Una sedia desolatamente vuota al centro del palco del municipio di Oslo durante la consegna del Nobel per la Pace. È quella dell’attivista iraniana Narges Mohammadi, che non può ritirare il premio perché¨ reclusa nella prigione di Evin, in Iran, l’inferno dei detenuti politici. È in carcere dal 2021 a causa della sua campagna contro l’uso obbligatorio dell’hijab e contro la pena di morte.
I figli leggono il discorso di Narges Mohammadi
Presenti alla cerimonia i figli di Narges Mohammadi, i gemelli 17enni Kiana e Ali, che dal 2015 vivono in esilio in Francia. A loro spetta leggere un po’ ciascuno il discorso scritto in cella dalla mamma che è riuscita a farlo uscire di nascosto dalle “alte e fredde mura di una prigione” e dalla quale scaglia un attacco durissimo alla Guida Suprema Ali Khamenei e ai suoi.
Un discorso coraggioso e commovente, in cui Narges denuncia il “regime religioso tirannico e misogino” che la tiene in ostaggio per aver difeso i diritti umani, la libertà delle donne e l’abolizione della pena di morte. Narges si definisce una “donna mediorientale” proveniente da una regione “ricca di civiltà” ma “intrappolata tra la guerra, il terrorismo e l’estremismo”. E si dice sicura che il popolo iraniano riuscirà a liberarsi dal “dispotismo” con la sua “perseveranza”. “Non abbiate dubbi: questo è certo”, conclude la premio Nobel, lanciando un messaggio di speranza al mondo.

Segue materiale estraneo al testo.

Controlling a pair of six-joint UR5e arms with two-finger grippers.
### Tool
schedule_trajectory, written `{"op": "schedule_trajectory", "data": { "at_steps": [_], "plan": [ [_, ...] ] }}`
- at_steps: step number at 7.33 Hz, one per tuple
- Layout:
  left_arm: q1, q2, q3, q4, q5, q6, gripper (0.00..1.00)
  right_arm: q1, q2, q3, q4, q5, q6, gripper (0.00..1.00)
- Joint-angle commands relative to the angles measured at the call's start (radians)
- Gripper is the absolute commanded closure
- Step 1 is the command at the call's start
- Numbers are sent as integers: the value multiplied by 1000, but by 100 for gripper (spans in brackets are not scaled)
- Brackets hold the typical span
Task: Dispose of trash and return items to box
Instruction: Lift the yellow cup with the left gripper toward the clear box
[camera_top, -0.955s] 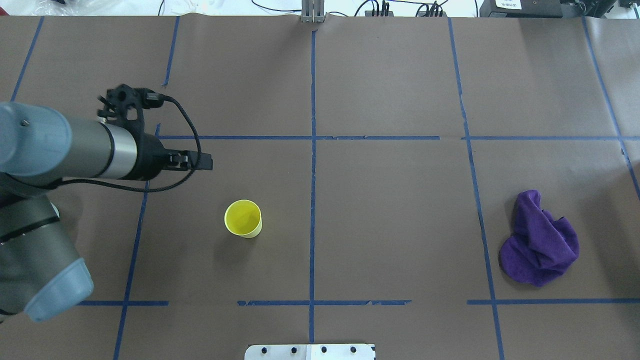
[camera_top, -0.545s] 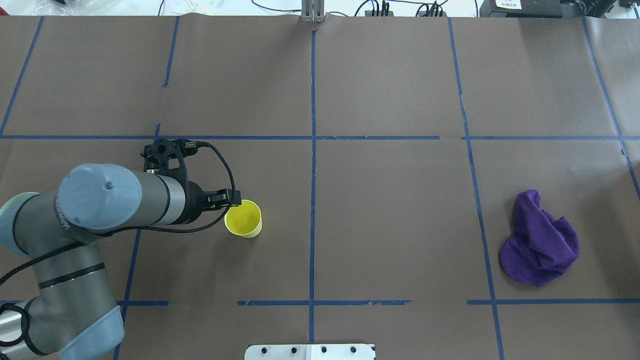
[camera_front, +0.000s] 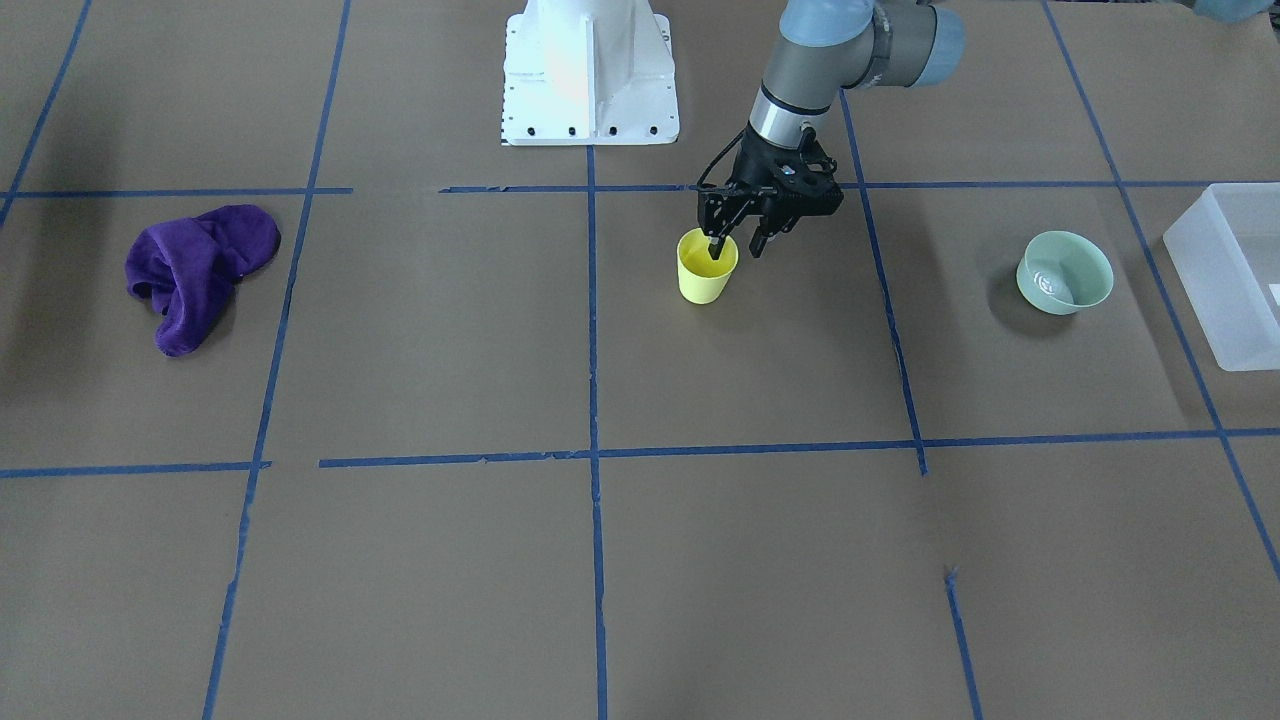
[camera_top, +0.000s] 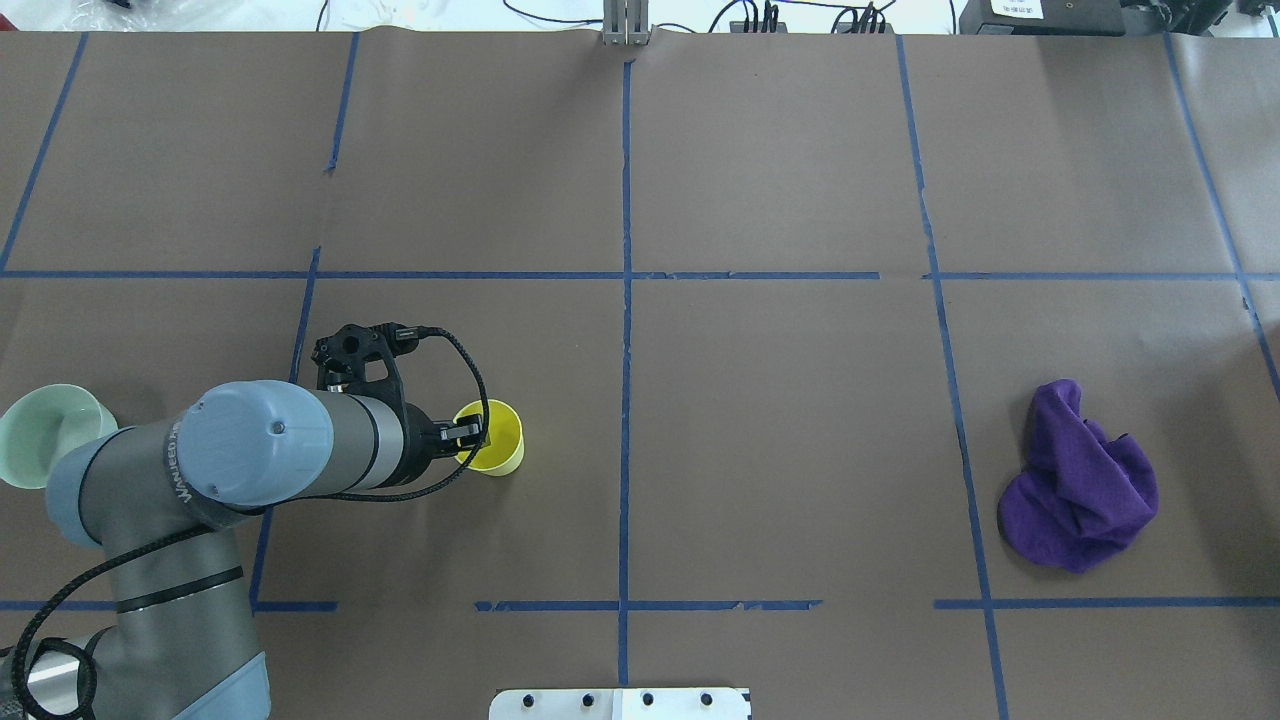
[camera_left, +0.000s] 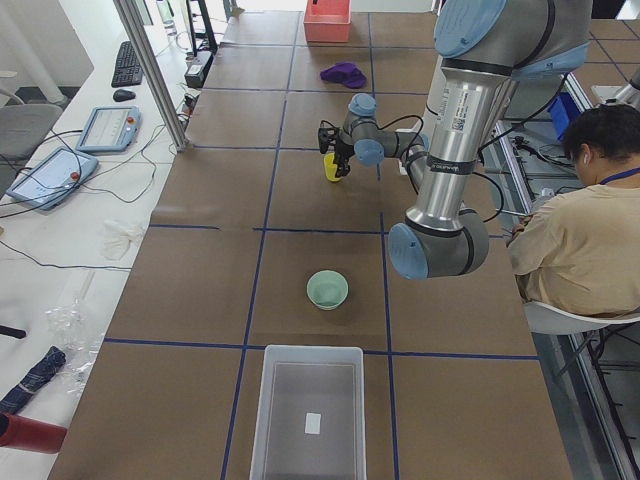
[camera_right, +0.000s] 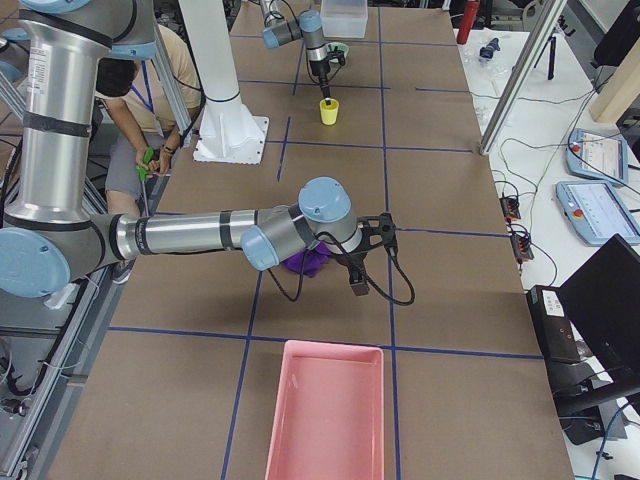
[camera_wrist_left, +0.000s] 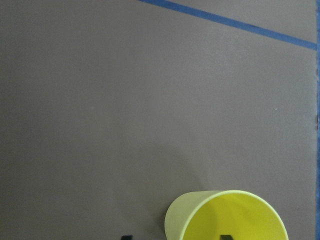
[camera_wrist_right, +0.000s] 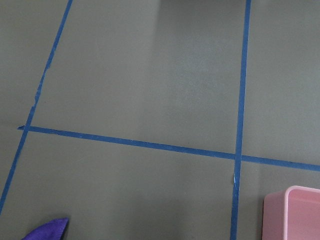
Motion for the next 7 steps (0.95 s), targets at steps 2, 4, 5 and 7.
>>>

Narges Mohammadi inizia lo sciopero della fame
“L’hijab obbligatorio imposto dal governo non è né un obbligo religioso né una tradizione culturale, ma piuttosto un mezzo per mantenere l’autorità e la sottomissione in tutta la società “, scandiscono i figli di Mohammadi dando la propria voce a quella della mamma che proprio nel giorno della consegna del Nobel ha iniziato uno sciopero della fame “in solidarietà con la minoranza religiosa baha’i” la più grande dell’Iran, bersaglio di una discriminazione mirata.
Dietro a Kiana e Ali, una gigantografia di Narges, la folta e scura chioma riccioluta e scoperta. Un’immagine che manda un messaggio di sfida e speranza a Khamenei e al suo regime. Al termine del discorso, una lunga ovazione ha salutato il coraggio e la determinazione del premio Nobel per la Pace.
La denuncia al regime teocratico
Quelle di Narges Mohammadi sono le parole di una donna che nonostante gli arresti e le condanne subite negli ultimi decenni da parte del regime teocratico, non ha nessuna intenzione di mollare. E continua a denunciare la repressione, la mancanza di un sistema giudiziario indipendente, la propaganda, censura e corruzione. Una donna che, secondo la presidente del Comitato norvegese per il Nobel Berit Reiss-Andersen, “ha condotto una lotta paragonabile a quella di Albert Lutuli, Desmond Tutu e Nelson Mandela, che ebbe luogo più di 30 anni prima della fine del sistema di apartheid in Sud Africa”, citando tre icone della battaglia per i diritti civili nel mondo.
A Oslo risuonano le parole “Donna, Vita, Libertà”
Davanti alla famiglia reale norvegese e ai dignitari stranieri risuona “Donna, Vita, Libertà“, la parola d’ordine che ha riempito le piazze di tutto l’Iran dopo la morte di Mahsa Amini, la 22enne studentessa curda uccisa nel 2022 dalla polizia morale per aver violato le regole sull’hijab. La sua tragica fine ha scatenato una rivolta contro il regime degli Ayatollah, che ha represso nel sangue le manifestazioni, arrestando migliaia di persone e uccidendone oltre 550, tra cui molte donne e minori.